### DIRECTIONS
When you reproduce these records, keep every word exactly and drop the images.

Saved entries:
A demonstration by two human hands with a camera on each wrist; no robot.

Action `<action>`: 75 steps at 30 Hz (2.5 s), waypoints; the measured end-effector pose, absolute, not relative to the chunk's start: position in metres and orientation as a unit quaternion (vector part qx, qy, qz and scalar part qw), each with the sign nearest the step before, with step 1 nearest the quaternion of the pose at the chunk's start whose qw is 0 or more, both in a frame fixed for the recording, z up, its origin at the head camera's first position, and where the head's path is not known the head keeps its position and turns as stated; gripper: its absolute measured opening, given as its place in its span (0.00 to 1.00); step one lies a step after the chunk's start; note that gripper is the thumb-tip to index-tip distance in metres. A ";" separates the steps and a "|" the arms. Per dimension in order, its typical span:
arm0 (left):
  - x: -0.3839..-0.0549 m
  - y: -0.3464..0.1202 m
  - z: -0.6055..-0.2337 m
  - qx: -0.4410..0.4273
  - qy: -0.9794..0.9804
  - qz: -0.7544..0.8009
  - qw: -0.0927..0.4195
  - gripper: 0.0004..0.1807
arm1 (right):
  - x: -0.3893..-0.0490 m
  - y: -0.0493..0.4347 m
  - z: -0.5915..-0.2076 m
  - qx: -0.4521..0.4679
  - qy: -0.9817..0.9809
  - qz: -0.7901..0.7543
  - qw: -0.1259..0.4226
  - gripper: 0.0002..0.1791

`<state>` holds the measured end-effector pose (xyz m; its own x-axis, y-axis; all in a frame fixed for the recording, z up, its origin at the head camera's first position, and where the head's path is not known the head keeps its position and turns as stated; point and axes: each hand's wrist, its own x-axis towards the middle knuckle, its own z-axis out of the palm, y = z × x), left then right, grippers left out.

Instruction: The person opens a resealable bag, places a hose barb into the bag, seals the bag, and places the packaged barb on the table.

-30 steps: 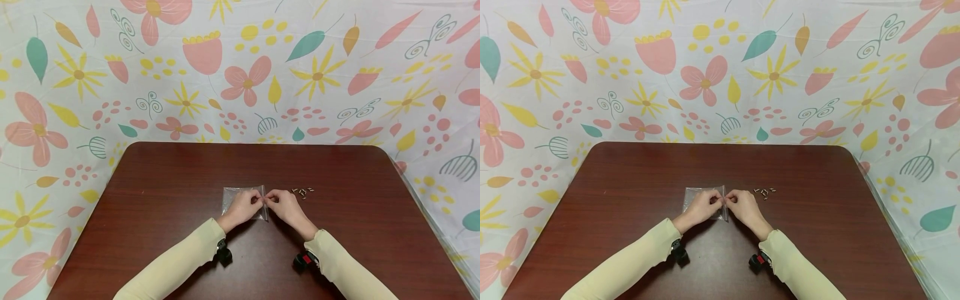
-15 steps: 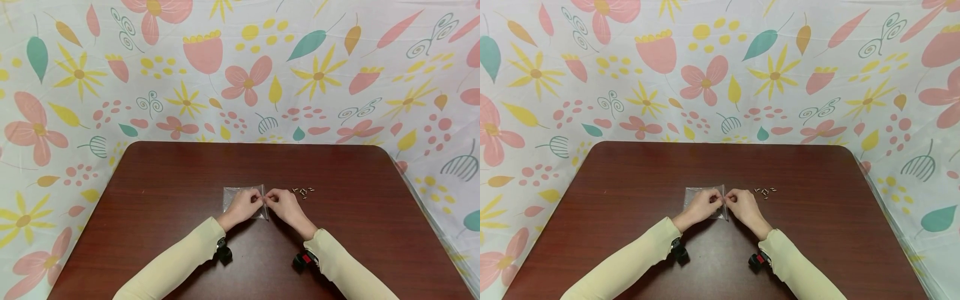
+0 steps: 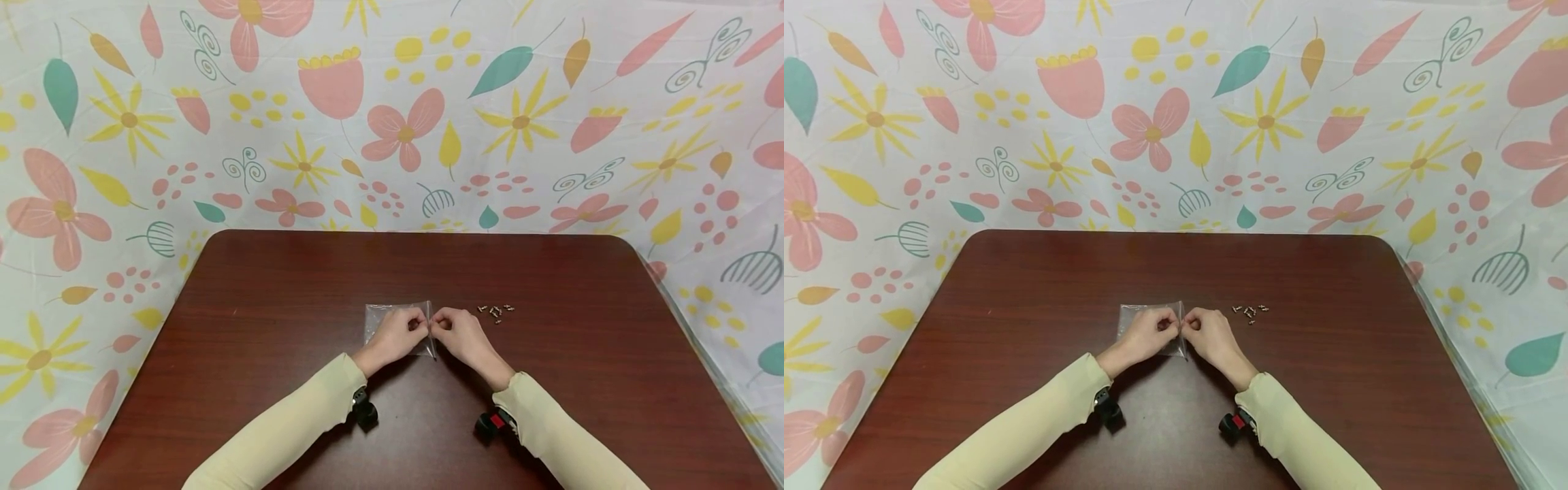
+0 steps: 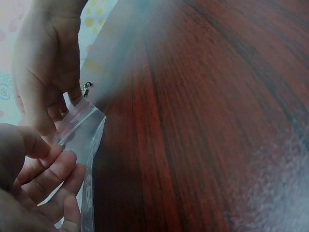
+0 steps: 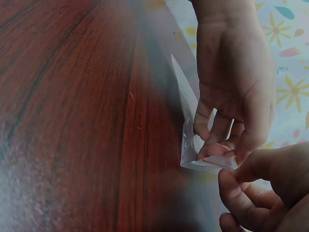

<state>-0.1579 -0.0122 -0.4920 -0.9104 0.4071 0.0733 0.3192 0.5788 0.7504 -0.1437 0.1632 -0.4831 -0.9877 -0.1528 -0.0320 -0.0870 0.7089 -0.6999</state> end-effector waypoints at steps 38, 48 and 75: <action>-0.160 -0.022 -0.484 0.219 0.884 0.402 0.093 0.06 | -0.145 0.166 -0.483 -0.094 0.928 -0.358 0.051 0.06; -0.163 -0.025 -0.487 0.199 0.862 0.448 0.128 0.08 | -0.141 0.174 -0.487 -0.135 0.928 -0.349 0.001 0.06; -0.159 -0.031 -0.494 0.270 0.872 0.379 0.152 0.62 | -0.145 0.185 -0.490 -0.267 0.915 -0.301 0.016 0.23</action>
<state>-0.1589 -0.0314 -0.4937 -0.8077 0.5865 -0.0609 0.3557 0.5670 0.7430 -0.1447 0.1852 -0.4902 -0.8568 -0.4984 0.1321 -0.4793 0.6756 -0.5602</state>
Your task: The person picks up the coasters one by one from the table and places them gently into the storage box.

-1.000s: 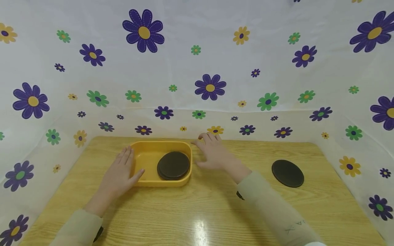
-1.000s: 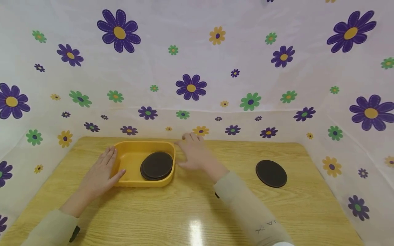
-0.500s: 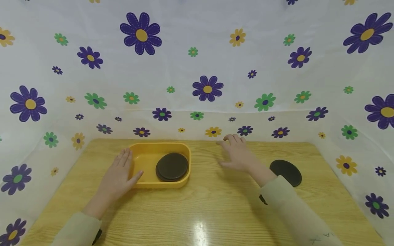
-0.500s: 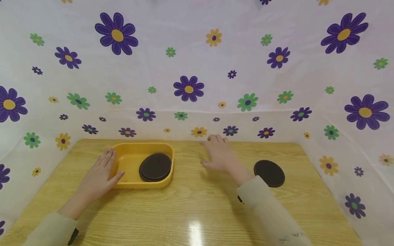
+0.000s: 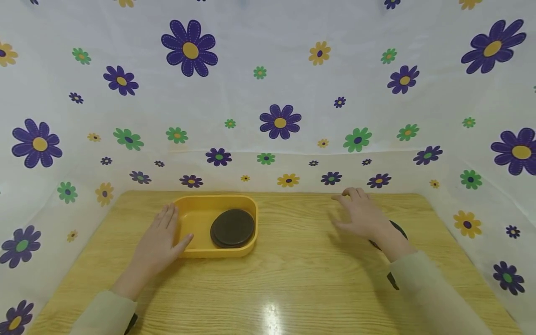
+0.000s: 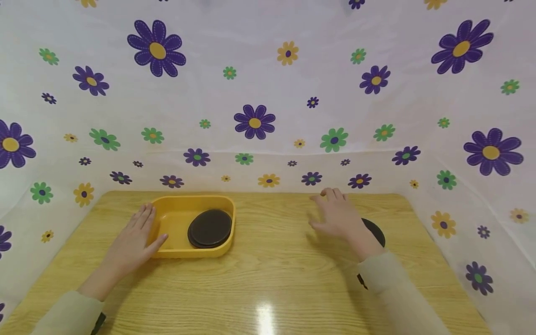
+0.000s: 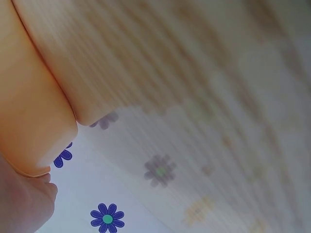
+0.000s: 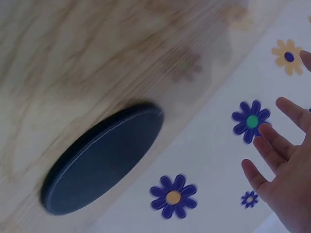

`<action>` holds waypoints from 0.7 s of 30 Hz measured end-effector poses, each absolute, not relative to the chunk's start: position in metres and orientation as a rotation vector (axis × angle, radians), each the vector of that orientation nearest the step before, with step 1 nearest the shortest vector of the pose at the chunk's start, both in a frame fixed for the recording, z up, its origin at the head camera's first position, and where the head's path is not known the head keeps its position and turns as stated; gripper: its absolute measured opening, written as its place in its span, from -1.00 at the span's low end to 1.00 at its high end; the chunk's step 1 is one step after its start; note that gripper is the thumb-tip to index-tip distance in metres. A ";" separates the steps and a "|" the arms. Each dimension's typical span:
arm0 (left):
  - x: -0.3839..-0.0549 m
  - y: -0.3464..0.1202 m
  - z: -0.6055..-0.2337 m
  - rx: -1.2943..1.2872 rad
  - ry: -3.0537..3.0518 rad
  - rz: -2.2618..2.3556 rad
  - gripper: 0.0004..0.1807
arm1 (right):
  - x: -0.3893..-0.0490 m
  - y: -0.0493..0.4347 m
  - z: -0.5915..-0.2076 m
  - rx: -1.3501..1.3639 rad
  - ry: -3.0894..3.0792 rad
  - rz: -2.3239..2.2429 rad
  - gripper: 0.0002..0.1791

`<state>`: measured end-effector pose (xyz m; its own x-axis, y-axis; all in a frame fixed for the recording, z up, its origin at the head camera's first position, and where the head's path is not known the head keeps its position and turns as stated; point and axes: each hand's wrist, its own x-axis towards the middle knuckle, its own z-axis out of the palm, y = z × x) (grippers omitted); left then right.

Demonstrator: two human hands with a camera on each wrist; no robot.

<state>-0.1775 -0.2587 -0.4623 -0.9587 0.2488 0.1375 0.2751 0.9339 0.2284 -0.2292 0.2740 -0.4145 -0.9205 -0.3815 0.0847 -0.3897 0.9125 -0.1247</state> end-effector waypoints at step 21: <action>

### RESULT FOR THIS TASK
A demonstration by two human hands with a camera on each wrist; no robot.

Action `<action>`: 75 steps at 30 Hz (2.5 s), waypoints; the measured end-effector pose, absolute, not relative to the chunk's start: position in metres and orientation as a unit quaternion (vector part qx, qy, qz and scalar part qw), each with the sign nearest the step before, with step 1 nearest the quaternion of the pose at the chunk's start whose qw is 0 or more, both in a frame fixed for the recording, z up, its origin at the head camera's first position, and where the head's path is not known the head keeps its position and turns as stated; gripper: its absolute measured opening, given as its place in its span (0.00 to 1.00); step one lies a step after the chunk's start; note that gripper is the thumb-tip to index-tip distance in metres. A ";" separates the steps and a "|" the arms. Per dimension in order, its typical span:
arm0 (left):
  - x: -0.3839..-0.0549 m
  - y: -0.3464..0.1202 m
  - z: -0.6055..-0.2337 m
  - qx: -0.4410..0.4273
  - qy: -0.9794..0.9804
  - qz: -0.7544..0.8009
  - qw: -0.0927..0.4195
  - gripper: 0.0004..0.1807
arm1 (right):
  - x: -0.3893..-0.0490 m
  - y: -0.0493..0.4347 m
  - z: -0.5915..-0.2076 m
  - qx: -0.4521..0.4679
  - qy: -0.9817..0.9809
  - qz: -0.7901..0.7543
  - qw: -0.1259..0.4226
  - gripper: 0.0002..0.1791

`<state>` holds the measured end-effector pose (xyz m; its own x-axis, y-axis; all in a frame fixed for the recording, z up, its origin at the head camera's first position, and where the head's path is not known the head keeps its position and turns as stated; point and axes: each hand's wrist, its own x-axis towards the middle knuckle, its own z-axis out of the palm, y = z × x), left then right, grippers left out.

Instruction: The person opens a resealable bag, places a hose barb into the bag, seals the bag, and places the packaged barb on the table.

-30 steps: 
-15 steps: 
+0 steps: 
+0 steps: 
+0 steps: 

<state>-0.1579 -0.0122 -0.4920 -0.9104 0.4071 0.0733 0.3192 0.5788 0.7504 -0.1437 0.1632 -0.4831 -0.9877 -0.1528 -0.0320 -0.0870 0.7089 -0.6999</state> end-effector waypoints at steps 38, 48 and 75: <action>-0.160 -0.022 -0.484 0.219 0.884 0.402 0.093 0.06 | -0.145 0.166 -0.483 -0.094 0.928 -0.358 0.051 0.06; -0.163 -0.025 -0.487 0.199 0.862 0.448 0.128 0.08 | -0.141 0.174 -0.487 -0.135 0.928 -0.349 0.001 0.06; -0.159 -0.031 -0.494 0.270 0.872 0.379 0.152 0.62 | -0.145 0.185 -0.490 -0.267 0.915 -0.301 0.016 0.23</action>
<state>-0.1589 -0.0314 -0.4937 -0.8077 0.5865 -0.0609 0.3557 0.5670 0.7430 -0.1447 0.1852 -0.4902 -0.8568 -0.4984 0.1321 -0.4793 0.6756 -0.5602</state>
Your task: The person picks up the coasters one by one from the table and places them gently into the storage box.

-1.000s: 
-1.000s: 
-0.500s: 
-0.500s: 
+0.000s: 
+0.000s: 
+0.000s: 
+0.000s: 

`<action>` holds waypoints from 0.7 s of 30 Hz measured end-effector poses, each absolute, not relative to the chunk's start: position in metres and orientation as a rotation vector (axis × angle, radians), each the vector of that orientation nearest the step before, with step 1 nearest the shortest vector of the pose at the chunk's start, both in a frame fixed for the recording, z up, its origin at the head camera's first position, and where the head's path is not known the head keeps its position and turns as stated; gripper: its absolute measured opening, written as its place in its span, from -1.00 at the span's low end to 1.00 at its high end; the chunk's step 1 is one step after its start; note that gripper is the thumb-tip to index-tip distance in metres. A ";" separates the steps and a "|" the arms. Each dimension's typical span:
arm0 (left):
  - x: -0.3839..-0.0549 m
  - y: -0.3464..0.1202 m
  - z: -0.6055..-0.2337 m
  - rx: -1.2943..1.2872 rad
  - ry: -3.0537..3.0518 rad
  - rz: -2.2618..2.3556 rad
  - gripper: 0.0004..0.1807
arm1 (right):
  - x: -0.3893..-0.0490 m
  - y: -0.0493..0.4347 m
  - z: -0.5915..-0.2076 m
  - rx: -1.3501..1.3639 rad
  - ry: -3.0894..3.0792 rad
  - rz: -2.3239..2.2429 rad
  - gripper: 0.0002..0.1791

`<state>`: measured end-effector pose (xyz m; its own x-axis, y-axis; all in a frame fixed for the recording, z up, its origin at the head camera's first position, and where the head's path is not known the head keeps its position and turns as stated; point and axes: each hand's wrist, its own x-axis towards the middle knuckle, its own z-axis out of the palm, y = z × x) (grippers omitted); left then right.

Demonstrator: two human hands with a camera on each wrist; no robot.

<state>-0.1775 -0.2587 -0.4623 -0.9587 0.2488 0.1375 0.2751 0.9339 0.2284 -0.2292 0.2740 -0.4145 -0.9205 -0.3815 0.0847 -0.3897 0.9125 -0.1247</state> end-effector waypoints at step 21: <action>

This response is now finished.